WHAT TO DO
Return every line of the listing, exactly as it reads.

--- DATA BELOW Enclosed Below ---

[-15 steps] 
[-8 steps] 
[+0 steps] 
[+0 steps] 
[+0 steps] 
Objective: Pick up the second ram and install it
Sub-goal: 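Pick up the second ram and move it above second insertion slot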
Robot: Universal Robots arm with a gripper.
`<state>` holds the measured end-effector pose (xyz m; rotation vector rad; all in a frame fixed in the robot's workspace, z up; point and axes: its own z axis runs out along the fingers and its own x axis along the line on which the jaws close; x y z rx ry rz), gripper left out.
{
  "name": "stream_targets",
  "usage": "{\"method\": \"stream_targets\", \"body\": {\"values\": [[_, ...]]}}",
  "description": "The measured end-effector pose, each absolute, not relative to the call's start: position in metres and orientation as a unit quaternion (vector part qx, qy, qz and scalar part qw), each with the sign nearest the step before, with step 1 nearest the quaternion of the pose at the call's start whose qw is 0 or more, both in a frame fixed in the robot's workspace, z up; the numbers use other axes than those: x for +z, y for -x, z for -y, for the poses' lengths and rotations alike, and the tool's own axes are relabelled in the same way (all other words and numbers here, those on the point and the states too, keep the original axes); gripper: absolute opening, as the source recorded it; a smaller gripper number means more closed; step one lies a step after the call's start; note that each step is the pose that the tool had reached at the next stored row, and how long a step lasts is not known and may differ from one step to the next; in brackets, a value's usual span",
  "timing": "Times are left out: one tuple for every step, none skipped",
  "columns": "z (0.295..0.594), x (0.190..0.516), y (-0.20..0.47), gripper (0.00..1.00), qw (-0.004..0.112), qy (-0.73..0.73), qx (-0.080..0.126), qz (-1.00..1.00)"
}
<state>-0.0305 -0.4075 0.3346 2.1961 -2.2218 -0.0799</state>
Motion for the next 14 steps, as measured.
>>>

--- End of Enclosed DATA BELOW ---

ANSWER SPACE
[-15 steps] 
[-8 steps] 
[+0 steps] 
[+0 steps] 
[+0 steps] 
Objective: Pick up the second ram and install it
Sub-goal: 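Pick up the second ram and move it above second insertion slot
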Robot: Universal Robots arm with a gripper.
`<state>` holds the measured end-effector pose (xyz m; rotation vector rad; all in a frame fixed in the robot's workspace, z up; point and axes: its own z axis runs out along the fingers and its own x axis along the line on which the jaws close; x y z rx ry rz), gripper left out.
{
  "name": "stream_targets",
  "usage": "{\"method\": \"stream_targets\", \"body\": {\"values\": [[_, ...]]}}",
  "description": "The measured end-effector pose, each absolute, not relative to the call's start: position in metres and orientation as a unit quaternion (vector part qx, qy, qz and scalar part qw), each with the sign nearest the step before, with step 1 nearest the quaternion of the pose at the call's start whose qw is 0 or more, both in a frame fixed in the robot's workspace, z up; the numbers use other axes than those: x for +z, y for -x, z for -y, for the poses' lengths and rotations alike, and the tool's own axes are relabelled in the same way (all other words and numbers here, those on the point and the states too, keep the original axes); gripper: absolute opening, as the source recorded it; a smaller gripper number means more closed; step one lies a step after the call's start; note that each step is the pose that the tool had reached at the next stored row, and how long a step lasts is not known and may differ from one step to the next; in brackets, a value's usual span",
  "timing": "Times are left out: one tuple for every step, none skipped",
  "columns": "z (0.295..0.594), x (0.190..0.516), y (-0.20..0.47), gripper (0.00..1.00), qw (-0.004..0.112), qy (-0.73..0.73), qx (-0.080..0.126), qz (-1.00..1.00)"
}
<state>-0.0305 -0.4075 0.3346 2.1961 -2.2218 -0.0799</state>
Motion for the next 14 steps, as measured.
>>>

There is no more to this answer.